The antenna is mounted on my second story roof (near the gutter) looking almost north (~358*). The cable from the antenna is approx. 20 feet long and goes into my attic, where the included amplifier is attached. From there it goes to my HD TiVo.

I get Fox (8.1) basically flawlessly, and I get a _very_ clean picture on ABC (5.1). My problem is that I can't really get anything else to come in.

My wife is already frustrated with the attention my new 50" SXRD is getting, and thinks the antenna looks tacky. When locals are available over D*, the antenna will come down.

In the mean time, is there anything I can do to get the other major networks?


----------



## Fifty Caliber (Jan 4, 2006)

Is using an antenna rotor an option?


----------



## Jim5506 (Jun 7, 2004)

All your major networks are in the same general direction, so a rotator probably is not necessary, unless you need TBN or SAH.

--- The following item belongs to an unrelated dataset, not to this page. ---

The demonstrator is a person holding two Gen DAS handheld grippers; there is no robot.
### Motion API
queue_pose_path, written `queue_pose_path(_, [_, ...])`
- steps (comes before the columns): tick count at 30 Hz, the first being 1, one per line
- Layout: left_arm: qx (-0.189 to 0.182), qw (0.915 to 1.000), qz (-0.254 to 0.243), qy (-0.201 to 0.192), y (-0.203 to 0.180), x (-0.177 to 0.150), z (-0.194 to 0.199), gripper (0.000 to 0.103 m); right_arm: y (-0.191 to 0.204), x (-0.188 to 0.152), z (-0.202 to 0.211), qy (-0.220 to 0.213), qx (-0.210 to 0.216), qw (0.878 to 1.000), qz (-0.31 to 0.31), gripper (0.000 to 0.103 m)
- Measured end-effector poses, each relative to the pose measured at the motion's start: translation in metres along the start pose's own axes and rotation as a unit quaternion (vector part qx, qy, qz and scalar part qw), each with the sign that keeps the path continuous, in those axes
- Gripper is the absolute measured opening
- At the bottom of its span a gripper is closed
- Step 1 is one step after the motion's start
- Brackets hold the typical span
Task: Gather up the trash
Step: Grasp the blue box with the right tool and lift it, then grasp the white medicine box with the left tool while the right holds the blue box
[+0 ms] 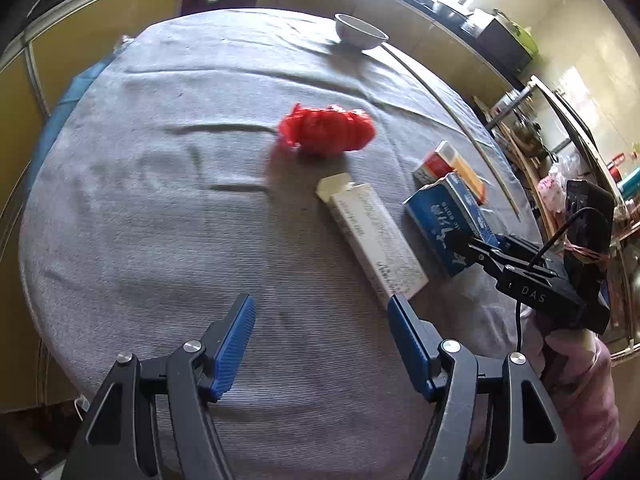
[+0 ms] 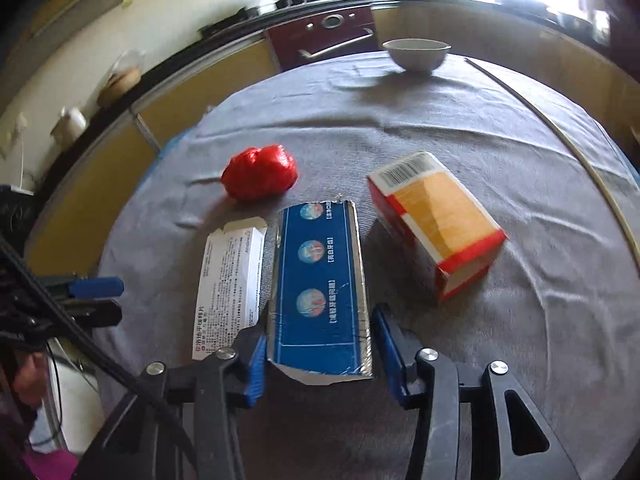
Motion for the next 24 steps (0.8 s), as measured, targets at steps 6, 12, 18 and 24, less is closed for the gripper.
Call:
queue_pose_path(6, [-0.021,0.9996,-0.004,0.017,-0.028,0.012,-0.018,0.069,-0.007,-0.014,0.035,-0.036,-0.006,0.998,-0.056,0.046])
queue_pose_path(12, [0.010,0.9986,0.028,0.045,-0.053,0.026,-0.058,0.069,-0.006,-0.039,0.081,-0.067,-0.036,0.995,-0.065,0.046])
queue_pose_path(18, [0.071,0.9954,0.037,0.053,-0.064,0.024,-0.086,0.069,-0.010,-0.064,0.110,-0.087,-0.046,0.992,-0.081,0.046])
queue_pose_path(24, [0.086,0.9953,0.024,0.037,-0.068,0.023,-0.092,0.069,-0.014,-0.072,0.121,-0.098,-0.043,0.990,-0.094,0.046])
Point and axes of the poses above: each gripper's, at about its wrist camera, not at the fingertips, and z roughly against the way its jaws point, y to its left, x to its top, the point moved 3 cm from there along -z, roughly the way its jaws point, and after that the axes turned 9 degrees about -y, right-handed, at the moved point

Your biggest problem will be NBC because it is on channel 2. You have another VHF in CBS on channel 10, all the rest are UHF.

It is my opinion that your antenna is the problem. The physics of radio frequence reception have not changed since TV began before WWII. An antenna still has the same job to do, and space age looking designer antenna still do a poor job of resonating with TV signals.

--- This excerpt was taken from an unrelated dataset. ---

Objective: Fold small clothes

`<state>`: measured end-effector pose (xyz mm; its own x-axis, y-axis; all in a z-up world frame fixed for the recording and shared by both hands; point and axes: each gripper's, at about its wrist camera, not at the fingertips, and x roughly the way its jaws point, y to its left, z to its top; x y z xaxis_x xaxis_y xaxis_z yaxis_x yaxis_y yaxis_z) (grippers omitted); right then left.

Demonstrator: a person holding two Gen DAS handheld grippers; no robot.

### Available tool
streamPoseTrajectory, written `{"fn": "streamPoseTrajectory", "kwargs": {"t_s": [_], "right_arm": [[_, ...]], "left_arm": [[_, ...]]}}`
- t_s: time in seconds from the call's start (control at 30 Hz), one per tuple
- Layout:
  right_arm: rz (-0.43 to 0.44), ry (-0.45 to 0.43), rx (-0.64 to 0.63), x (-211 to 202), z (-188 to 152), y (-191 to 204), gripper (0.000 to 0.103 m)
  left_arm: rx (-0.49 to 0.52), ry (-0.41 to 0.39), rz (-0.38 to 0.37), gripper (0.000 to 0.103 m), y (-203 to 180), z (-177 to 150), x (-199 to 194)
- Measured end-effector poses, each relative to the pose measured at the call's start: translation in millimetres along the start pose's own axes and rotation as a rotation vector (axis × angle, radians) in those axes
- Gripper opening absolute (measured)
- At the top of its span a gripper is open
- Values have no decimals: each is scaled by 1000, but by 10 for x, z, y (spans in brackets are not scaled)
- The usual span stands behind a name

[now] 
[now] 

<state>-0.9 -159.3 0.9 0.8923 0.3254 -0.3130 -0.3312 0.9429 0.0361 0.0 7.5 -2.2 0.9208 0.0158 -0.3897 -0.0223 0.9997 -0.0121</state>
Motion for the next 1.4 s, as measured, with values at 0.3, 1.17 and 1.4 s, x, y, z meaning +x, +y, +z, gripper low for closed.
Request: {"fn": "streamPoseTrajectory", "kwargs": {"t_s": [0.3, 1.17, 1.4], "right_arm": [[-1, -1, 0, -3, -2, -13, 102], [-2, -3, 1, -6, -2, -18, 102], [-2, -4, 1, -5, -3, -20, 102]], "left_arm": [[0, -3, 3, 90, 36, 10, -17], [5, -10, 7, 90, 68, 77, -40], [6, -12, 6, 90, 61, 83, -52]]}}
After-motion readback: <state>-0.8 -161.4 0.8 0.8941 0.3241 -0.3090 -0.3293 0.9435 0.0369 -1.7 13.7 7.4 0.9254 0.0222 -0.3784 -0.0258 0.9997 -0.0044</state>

Since you consider this a temporary situation, go to Lowe's hardware and get a Channel Master UHF/VHF combo antenna (not the stealth antenna). You are probably looking for the Model 3016 or 3017. They look like TV antennas because that's what they are. tha Advantage (3016/3017) is not a real high quality antenna. If you want a higher quality go with the Crossfire (CM 3677).

Be sure your cable is RG-6, NOT RG-59.

If you want guaranteed results, I'd recommend 2 antennas (mainly because of NBC) and a joiner, but we'll cover that in another posting if it comes to that.


----------



## sgt-spam (Mar 17, 2006)

Thanks for the advice.

I'm using RG-6 cable; and a rotor is not an option at this point, especially since what I'm really wanting to see is all coming from about the same direction.

I took the powered antenna down this morning, and will go out for a Channel Master sometime today. Based on the range listed for the antenna, I'm hoping I'll get decent reception with it mounted in the attic of the garage. Mounting something that size on the room would NOT go over well...

Worst case scenario is I have to wait for D* broadcasted locals.


----------



## Jim5506 (Jun 7, 2004)

NOOOOO! NO ATTICS!

Attics are the breeding ground for multi-path and attenuated signal!

OK, I feel better now, but If you want to put it in an attic you need a much bigger antenna, because the attic will knock your signal down 50%.

Go ahead and try it, It might work.


----------



## sgt-spam (Mar 17, 2006)

Sigh...

You're right...

I ended up with a CM3018, because that's what I could find. It's bigger than the 3016/17. I also picked up an amplifier.

Mounted in the attic above the garage because of the size of the antenna (I knew that going in). As predicted, I get nada. Well, that's not totally true. I get fuzzy analogs and a couple stuttering digitals, but nothing watchable.

My wife is getting tired of me messing with the antenna, and so for now, I have a long return list and a long wait for D* to start broadcasting HD locals.

Thanks for the advice!


----------



## kenglish (Oct 2, 2004)

Get rid of the amplifiers..........several of your stations are close enough to overload an amp. Some are enough to overload the tuner by itself.

And, even if the stations were not so close, other things can cause overload, too.......anything you can see from your roof, no matter what it looks like (tree, light pole, flag pole, building,.....) can be hiding a transmitting antenna. And, those close-by transmitters, whether they are within the TV bands or not, push the amp in to overload.

You might really need to attenuate the signal, rather than raise it.


----------



## olgeezer (Dec 5, 2003)

Also remember the front of the antenna is the little "ugly" end not the big bird wing end.


----------



## Tlaz (Dec 23, 2004)

sgt-spam said:


> Sigh...
> 
> You're right...
> 
> ...


I have the same antenna in my attic for VHF reception and a CM4228 for UHF reception. Without the CM4228 I couldn't get WEWS consistently. With this set up I get all of the Cleveland stations without any problems. I live near Summit Mall in Fairlawn. I don't have an amp in the system.


----------



## sgt-spam (Mar 17, 2006)

I ended up returning everything...

Between work, school, wife, and baby I was catching some flack for fooling around on the roof / in the attic trying to get the antennas working.

Something to the point of "I don't understand why you're going through all this when we already get the channels."


----------